As for ways to make their website faster, almost every web framework will boast of that. Gatsby (for crying out loud) will say it's "the fastest".


This announcement is a big deal. It's an extremely disruptive new project from an extremely experienced team. It's also an announcement that has driven a tiny fraction of the discussion one would expect a project of this importance built by a team of this experience to drive on HN.

Hopefully things pick up, but the past six hour's minimal response to this posting (and mostly similar or weaker responses to previous postings about Qwik here) is arguably a powerful measure of the landing page and the tag line for the landing page failing to do their job.


Qwik is fairly well known already among js devs.

Bear in mind this is a beta product, it's being actively developed (e.g. signals like in solidjs are coming soon, which is a pretty major feature) and the API is probably going to change quite a bit in the following months.

The people that want to "speed up their site" are not the target audience at this point, it's developers who know what hydration and resumability are.


What makes you say it's well known? I'd say it's closer to barely known.


It featured in various frontend podcasts and online meetups. I'd say, web developers who are keeping up-to-date, know.


Very few web developers are "keeping up-to-date" that quickly. I've been aware of it for a while, but the vast majority of devs are not aware of tools until they hit mass adoption.

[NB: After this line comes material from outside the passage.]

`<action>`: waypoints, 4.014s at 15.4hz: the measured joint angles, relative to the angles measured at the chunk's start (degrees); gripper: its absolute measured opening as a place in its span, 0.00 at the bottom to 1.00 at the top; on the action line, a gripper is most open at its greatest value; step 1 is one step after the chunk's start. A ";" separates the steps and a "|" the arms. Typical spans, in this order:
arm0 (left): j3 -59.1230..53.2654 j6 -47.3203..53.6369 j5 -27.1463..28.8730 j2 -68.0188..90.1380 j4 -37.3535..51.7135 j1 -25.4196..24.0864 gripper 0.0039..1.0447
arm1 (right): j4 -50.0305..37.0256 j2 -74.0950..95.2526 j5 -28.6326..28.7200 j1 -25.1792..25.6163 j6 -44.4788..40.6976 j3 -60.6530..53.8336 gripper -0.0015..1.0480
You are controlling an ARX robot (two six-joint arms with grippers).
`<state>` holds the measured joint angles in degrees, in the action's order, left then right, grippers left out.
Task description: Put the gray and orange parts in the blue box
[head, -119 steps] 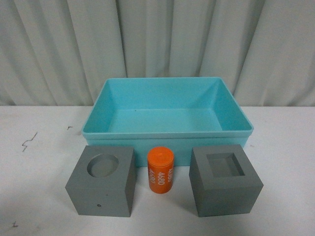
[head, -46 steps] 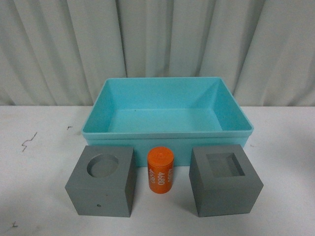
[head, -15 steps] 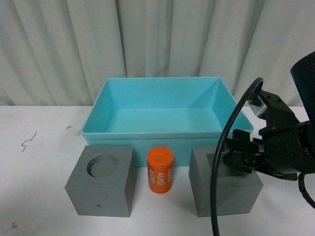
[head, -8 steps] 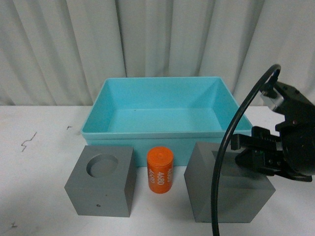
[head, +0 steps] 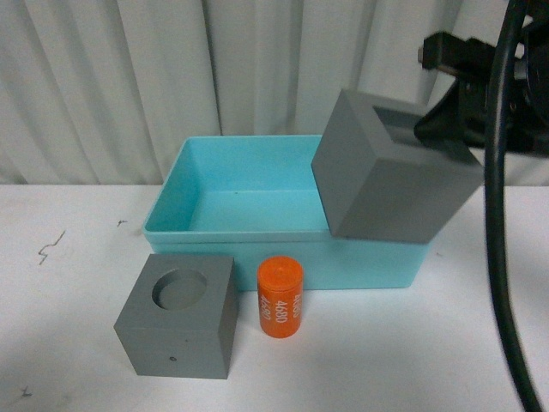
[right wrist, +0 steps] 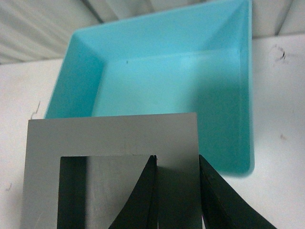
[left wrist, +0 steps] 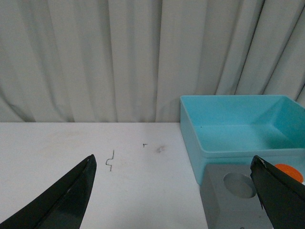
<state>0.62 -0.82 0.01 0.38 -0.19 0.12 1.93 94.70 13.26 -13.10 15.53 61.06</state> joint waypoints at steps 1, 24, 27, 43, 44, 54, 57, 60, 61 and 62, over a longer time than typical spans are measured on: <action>0.00 0.00 0.00 0.00 0.00 0.00 0.94 | -0.20 1.73 0.33 0.59 0.26 2.43 0.18; 0.00 0.00 0.00 0.00 0.00 0.00 0.94 | 3.89 26.69 -7.74 0.00 5.53 26.69 0.48; 0.00 0.00 0.00 0.00 -0.02 0.00 0.94 | 2.91 22.51 -6.93 0.02 5.97 24.55 0.80; 0.00 0.00 0.04 0.00 0.00 0.00 0.94 | -33.29 -54.27 -13.75 13.00 -15.19 -52.17 0.02; 0.00 0.00 0.04 0.00 0.00 0.00 0.94 | -32.79 -55.80 -13.84 13.51 -15.19 -53.18 0.02; 0.00 0.00 0.00 0.00 0.00 0.00 0.94 | -26.75 -66.40 -13.42 13.14 -15.19 -57.83 0.02; 0.00 0.00 0.00 0.00 0.00 0.00 0.94 | -23.39 -71.21 -13.40 13.11 -15.19 -58.84 0.02; 0.00 0.00 0.02 0.00 0.00 0.00 0.94 | -21.81 -74.75 -13.40 13.11 -15.19 -60.39 0.02; 0.00 0.00 0.00 0.00 0.00 0.00 0.94 | -20.48 -76.63 -13.40 13.11 -15.19 -60.39 0.02; 0.00 0.00 0.00 0.00 0.00 0.00 0.94 | -18.69 -77.99 -13.40 13.11 -15.19 -60.39 0.02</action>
<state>0.62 -0.82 0.01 0.38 -0.19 0.12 -16.75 16.71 -0.14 0.01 0.34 0.67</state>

So the 0.01% that care to use the next great thing™


This feels like a good hook to me. Imagine how many executives and team leaders have heard “hydration” as an excuse for why a particular feature is difficult/late/complicated.

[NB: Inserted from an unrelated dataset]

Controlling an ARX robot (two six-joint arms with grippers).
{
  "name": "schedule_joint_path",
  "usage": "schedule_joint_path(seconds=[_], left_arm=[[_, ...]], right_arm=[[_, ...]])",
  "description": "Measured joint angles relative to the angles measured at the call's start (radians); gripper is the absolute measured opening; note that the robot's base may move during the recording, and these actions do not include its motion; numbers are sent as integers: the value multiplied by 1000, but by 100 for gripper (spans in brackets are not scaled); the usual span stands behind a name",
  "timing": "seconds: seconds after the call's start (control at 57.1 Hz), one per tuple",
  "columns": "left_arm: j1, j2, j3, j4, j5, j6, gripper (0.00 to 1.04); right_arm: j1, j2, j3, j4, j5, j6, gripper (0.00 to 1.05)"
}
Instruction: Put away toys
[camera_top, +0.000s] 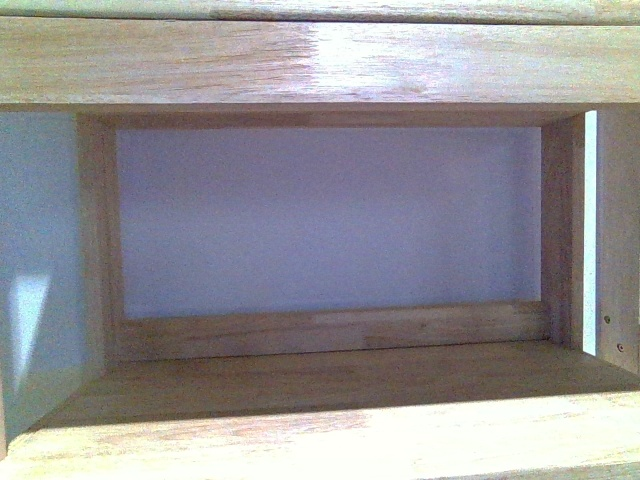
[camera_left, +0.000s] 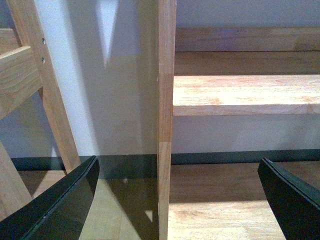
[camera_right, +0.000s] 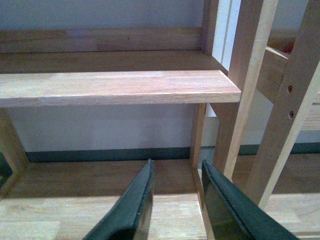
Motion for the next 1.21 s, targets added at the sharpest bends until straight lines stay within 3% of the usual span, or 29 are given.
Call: schedule_joint_path(seconds=[0.333,1.208], left_arm=[[0,0,0,0,0,0,99],[0,0,0,0,0,0,99]], right_arm=[[0,0,0,0,0,0,100],[0,0,0,0,0,0,98]])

Bypass hydration, problems go away. It doesn’t matter what the solution is.

Plus, giving the usually-non-techy manager a good buzzword (which, let’s be fair, “resumable” is because it is a real programming term that is not well-defined and could somehow play a role in the design of an alternative to hydration) gives… uh, what was I talking about?

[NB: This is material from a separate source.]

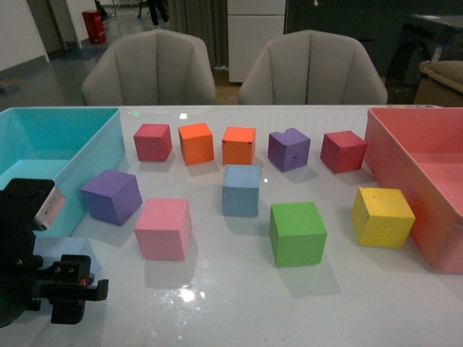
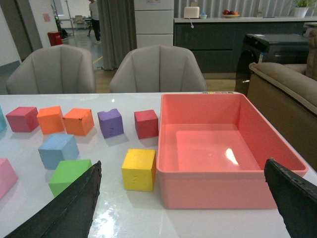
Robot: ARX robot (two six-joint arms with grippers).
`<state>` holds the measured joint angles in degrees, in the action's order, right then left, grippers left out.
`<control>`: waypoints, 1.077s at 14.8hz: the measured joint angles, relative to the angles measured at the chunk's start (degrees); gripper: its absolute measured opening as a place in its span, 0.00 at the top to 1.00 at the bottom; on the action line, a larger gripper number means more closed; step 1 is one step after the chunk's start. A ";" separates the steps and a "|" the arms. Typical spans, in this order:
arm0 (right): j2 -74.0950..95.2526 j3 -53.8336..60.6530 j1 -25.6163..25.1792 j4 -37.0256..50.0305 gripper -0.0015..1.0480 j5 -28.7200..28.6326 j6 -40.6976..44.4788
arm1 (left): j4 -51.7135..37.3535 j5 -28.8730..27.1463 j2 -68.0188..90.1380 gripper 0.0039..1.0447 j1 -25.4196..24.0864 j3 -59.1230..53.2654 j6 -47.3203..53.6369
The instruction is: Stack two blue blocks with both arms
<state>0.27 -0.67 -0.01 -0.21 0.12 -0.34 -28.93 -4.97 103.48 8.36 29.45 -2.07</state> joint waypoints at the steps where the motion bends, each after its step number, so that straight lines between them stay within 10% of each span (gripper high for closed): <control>1: 0.00 0.00 0.00 0.00 0.06 0.00 0.00 | 2.34 -0.24 -4.61 0.49 1.36 -0.24 0.81; 10: 0.00 0.00 0.00 0.00 0.06 0.00 0.00 | 23.21 -0.90 4.90 0.49 18.12 33.68 4.07; 16: 0.00 0.00 0.00 -0.02 0.06 -0.02 0.02 | 34.14 -0.74 21.94 0.50 19.54 59.17 6.05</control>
<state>0.27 -0.67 -0.01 -0.23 0.10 -0.32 5.21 -5.72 125.43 27.90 88.62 3.99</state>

Plus, giving the manager a good buzzword that they can drop in meetings and catch the others participants unaware makes them feel powerful, and they will mention Qwik as part of that buzzword-droppage.

Good salesmanship in my eyes, even if accidental.


Is this a joke? I’m a senior PM at one of the “bigger” modern software companies they everyone loves to hate and I’ve literally never heard anyone talk about issues with “hydration”.

I’ve heard plenty about inefficient rendering of SSR react components, but literally never heard anyone say “we have an issue because of hydration speed etc”.


I don’t entirely agree with the original comment too but hydration has always been an issue when TTI is discussed.

Aside from the inefficient rendering of SSR due to data aggregating data, another inefficiency here is the need to re-render them again client side all that same JavaScript and json server side.

React tries to solve this issue with its concurrent mode, and streaming ssr, and server components.

I argue hydration is near to the core problem that many of today’s popular tools like graphql relay and react’s concurrent mode are trying to solve. Or Remix, Marko, Nextjs’s layout RFC. Each tool solves the problem slightly differently. Some try to make sure all data are loaded in parallel as much as possible so that hydration doesn’t cause a waterfall of requests. Others lazy load islands of JavaScript.